Maya Dembo
http://www.centropa.org/archive.asp?mode=bio&DB=HIST&fn=Maya&ln=Dembo&country=Russia
.....My paternal grandfather, Isaac Dembo, was born in Riga [Latvia]
in the 1870s. He had some kind of technical education, but I have no
detailed information. He worked in the timber processing and paper
industry. He died at an early age, in 1914, when my father was only 14
years old. Grandfather Isaac was sick with diabetes and tuberculosis.
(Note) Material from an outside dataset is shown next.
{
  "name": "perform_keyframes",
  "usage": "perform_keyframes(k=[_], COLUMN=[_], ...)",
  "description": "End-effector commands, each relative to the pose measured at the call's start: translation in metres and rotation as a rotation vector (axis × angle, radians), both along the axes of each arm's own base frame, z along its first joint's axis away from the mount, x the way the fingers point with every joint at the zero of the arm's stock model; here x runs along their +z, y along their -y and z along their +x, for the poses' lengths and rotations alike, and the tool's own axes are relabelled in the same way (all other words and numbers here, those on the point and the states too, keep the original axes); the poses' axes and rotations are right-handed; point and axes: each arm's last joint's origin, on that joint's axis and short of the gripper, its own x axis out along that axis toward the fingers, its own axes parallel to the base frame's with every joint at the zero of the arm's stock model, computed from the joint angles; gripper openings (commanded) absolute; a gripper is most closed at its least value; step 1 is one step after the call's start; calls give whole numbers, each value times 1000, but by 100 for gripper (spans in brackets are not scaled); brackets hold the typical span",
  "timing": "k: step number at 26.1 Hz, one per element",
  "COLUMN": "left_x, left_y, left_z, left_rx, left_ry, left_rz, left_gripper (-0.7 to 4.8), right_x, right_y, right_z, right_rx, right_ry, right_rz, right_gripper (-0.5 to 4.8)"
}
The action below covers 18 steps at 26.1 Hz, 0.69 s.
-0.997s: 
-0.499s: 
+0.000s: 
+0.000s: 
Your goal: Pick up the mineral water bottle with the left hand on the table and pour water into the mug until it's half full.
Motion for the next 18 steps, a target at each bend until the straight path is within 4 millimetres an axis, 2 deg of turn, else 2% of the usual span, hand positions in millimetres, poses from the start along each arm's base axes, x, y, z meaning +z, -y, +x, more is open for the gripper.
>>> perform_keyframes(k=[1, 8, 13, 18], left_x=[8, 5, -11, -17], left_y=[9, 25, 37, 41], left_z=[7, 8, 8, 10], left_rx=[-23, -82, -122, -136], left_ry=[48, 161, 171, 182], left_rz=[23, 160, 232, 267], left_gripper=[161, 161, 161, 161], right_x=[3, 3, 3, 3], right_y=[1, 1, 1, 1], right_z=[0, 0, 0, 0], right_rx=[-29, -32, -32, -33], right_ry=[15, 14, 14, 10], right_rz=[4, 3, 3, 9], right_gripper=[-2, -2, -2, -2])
During his last years he lived in the Crimea, in Yalta, where the
climate is drier and warmer than in the Baltic region and suits a
consumptive person better. He died in Yalta. He was buried in the
Jewish cemetery, but we weren't able to find his grave after the war.
I have no information about his family or his siblings.
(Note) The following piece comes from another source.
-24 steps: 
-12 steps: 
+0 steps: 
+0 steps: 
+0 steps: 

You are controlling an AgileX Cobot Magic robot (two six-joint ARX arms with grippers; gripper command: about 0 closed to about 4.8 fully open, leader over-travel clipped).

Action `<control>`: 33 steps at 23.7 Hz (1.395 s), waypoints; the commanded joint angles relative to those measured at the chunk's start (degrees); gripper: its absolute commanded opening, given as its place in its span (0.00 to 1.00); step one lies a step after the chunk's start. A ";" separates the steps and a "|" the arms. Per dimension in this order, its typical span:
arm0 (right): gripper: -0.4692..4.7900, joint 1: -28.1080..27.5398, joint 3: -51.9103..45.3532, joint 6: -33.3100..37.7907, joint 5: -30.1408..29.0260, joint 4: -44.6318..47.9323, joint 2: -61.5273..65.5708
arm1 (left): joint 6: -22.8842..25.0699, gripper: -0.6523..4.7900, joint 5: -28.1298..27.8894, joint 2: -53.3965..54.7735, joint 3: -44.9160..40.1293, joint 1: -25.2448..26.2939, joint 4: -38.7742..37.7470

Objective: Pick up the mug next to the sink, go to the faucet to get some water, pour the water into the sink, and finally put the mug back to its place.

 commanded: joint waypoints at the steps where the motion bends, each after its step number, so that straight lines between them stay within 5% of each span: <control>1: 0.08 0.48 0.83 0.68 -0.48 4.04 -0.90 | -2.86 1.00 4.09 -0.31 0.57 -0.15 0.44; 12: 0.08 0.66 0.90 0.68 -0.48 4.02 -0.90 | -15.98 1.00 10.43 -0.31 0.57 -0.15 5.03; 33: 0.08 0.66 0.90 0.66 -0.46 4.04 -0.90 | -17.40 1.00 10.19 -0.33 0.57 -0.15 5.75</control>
My paternal grandmother, Sara Lazarevna Dembo, nee Bugg, also had a
Jewish name, Sorel. She was also born in Riga in 1865. The Bugg family
was wealthy; they owned a fur factory in Riga named Electra. This
factory was one of the first in Europe, which learnt to make mouton
out of sheepskin, a shining fur with a soft flexible base. They really
succeeded in it. They also had a dairy farm near Riga, in Saulkraste,
so they were a fairly well-to-do family.
Grandmother Sara had several siblings, though I know little about
their life. I only heard from my father that her brother Max Bugg, who
owned the factory in Riga, anticipating the movement of the Reds [1]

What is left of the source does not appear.